Mitglied
- Beitritt
- 06.10.2002
- Beiträge
- 80
Zwei Haufen Mensch
Nacht.
Regen pladdert auf raues staubiges Kopfsteinpflaster. Da stehen zwei Menschen. Streiten. Man sieht wie Regentropfen um die erhitzen Gesichter wirbeln. Die Stimmen werden verschluckt im dröhnenden Getöse herabfallenden Wassers. Donner brüllt. Der Himmel ist erschreckend grau. Gegen die bedrohliche Masse heben sich schemenhaft braune Blätter herbstlich müder Bäume ab.
Wind trägt schwarz scheinendes Wasser aus den Wolken in alle Richtungen und Ecken. Die beiden Menschen stehen im Lichtkegel einer trüb scheinenden Straßenlaterne.
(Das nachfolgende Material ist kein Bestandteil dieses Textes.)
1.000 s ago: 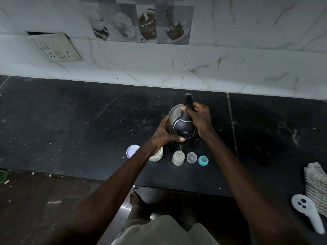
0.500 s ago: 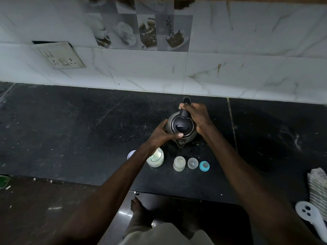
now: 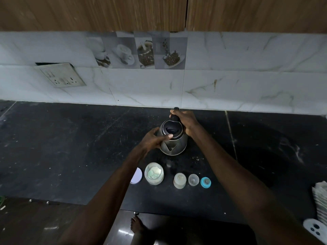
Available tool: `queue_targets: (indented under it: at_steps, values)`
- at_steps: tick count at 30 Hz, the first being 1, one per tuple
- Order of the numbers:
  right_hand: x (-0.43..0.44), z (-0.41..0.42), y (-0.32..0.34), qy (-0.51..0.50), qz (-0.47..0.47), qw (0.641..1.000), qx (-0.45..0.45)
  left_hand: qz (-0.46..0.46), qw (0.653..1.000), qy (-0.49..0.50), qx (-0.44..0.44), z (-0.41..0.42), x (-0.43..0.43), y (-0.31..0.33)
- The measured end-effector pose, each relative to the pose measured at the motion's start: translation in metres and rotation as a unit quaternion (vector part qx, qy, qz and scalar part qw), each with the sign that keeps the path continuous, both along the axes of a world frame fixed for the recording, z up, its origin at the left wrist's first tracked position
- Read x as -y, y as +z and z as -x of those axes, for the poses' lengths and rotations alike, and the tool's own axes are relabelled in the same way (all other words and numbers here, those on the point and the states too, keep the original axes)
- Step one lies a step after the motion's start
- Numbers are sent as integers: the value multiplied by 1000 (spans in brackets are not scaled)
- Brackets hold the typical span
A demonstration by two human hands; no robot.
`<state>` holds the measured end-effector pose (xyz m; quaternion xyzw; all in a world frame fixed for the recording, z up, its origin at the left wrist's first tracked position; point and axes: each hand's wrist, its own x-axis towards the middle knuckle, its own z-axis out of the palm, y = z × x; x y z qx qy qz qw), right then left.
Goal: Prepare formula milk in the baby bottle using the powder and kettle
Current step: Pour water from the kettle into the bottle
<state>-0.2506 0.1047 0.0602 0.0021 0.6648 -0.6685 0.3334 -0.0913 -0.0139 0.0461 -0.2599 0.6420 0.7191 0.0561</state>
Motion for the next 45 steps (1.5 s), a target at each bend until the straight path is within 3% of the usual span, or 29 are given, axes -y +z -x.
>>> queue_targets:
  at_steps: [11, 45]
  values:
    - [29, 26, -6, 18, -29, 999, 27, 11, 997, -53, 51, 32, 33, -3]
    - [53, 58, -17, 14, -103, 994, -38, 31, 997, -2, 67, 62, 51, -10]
Bekämpfen sich mit Worten, schleudern ihre Stimmen hin und her und wirken so winzig, unwichtig, klein in dieser unfreundlich stürmenden Welt.
Zwei Figuren, voll rauschenden Blutes, die mit ihren zerbrechlichen Körpern all das herausschreien, was sie mit Worten nicht erfassen können. Wie ein irrwitziger Tanz wirken ihre verzweifelten Gesten.
Spannung zittert zwischen den rasenden Regentropfen. Die heißen Körper dampfen unter gespannten Bewegungen.
Langsam schwindet die Energie, alles ist herausgeschleudert und mit dem Regen zu Boden geworfen worden. Die Köpfe sind leer, ohne Gedanken. Endlich erstarren die beiden Menschen.
Das Leben findet um sie herum statt. Eine Moment stiller, leerer Bewegungslosigkeit.
Langsam erst kehrt das Denken zurück in dieKöpfe. Die Kraft reicht nicht aus, um sich allein auf den Beinen zu halten. Die beiden zerbrechlichen Figuren fallen, gefällten Bäumen gleich aufeinander zu, halten sich, stehen wie zwei Karten eines Kartenhauses. Jeden Moment kann ein Luftzug sie umwerfen und zu Boden ringen.
Der Sturm reißt an ihnen, zerrt sie herunter. Sie gehen in die Knie. Das harte Kopfsteinpflaster fängt sie auf.
Da liegen sie. Zwei ineinander verkeilte Haufen Mensch. Ertrinken im über sie hereinbrechenden Denken. Klammern, sinken, versuchen sich zu retten.
Das Ufer ist längst außer Sicht.
Zeit fließt. Stumpfe Helligkeit schleicht sich in die erwachende Welt. Zwei Menschen werden aus einem tosenden Gedankenozean in die Realität gespült. Sie finden sich zusammengekauert, ineinander verschlungen auf Kopfsteinpflaster kniend.
Es ist nichts brauchbares an Emotionen übrig. Aller verzweifelter Hass ist undeutlich wabernder Nähe gewichen.
Zwei zerbrechliche Figuren, die weder sich, noch die Welt verstehen und ebensowenig von der Welt verstanden werden.
Letzendlich trennt sie ein ganzes Leben.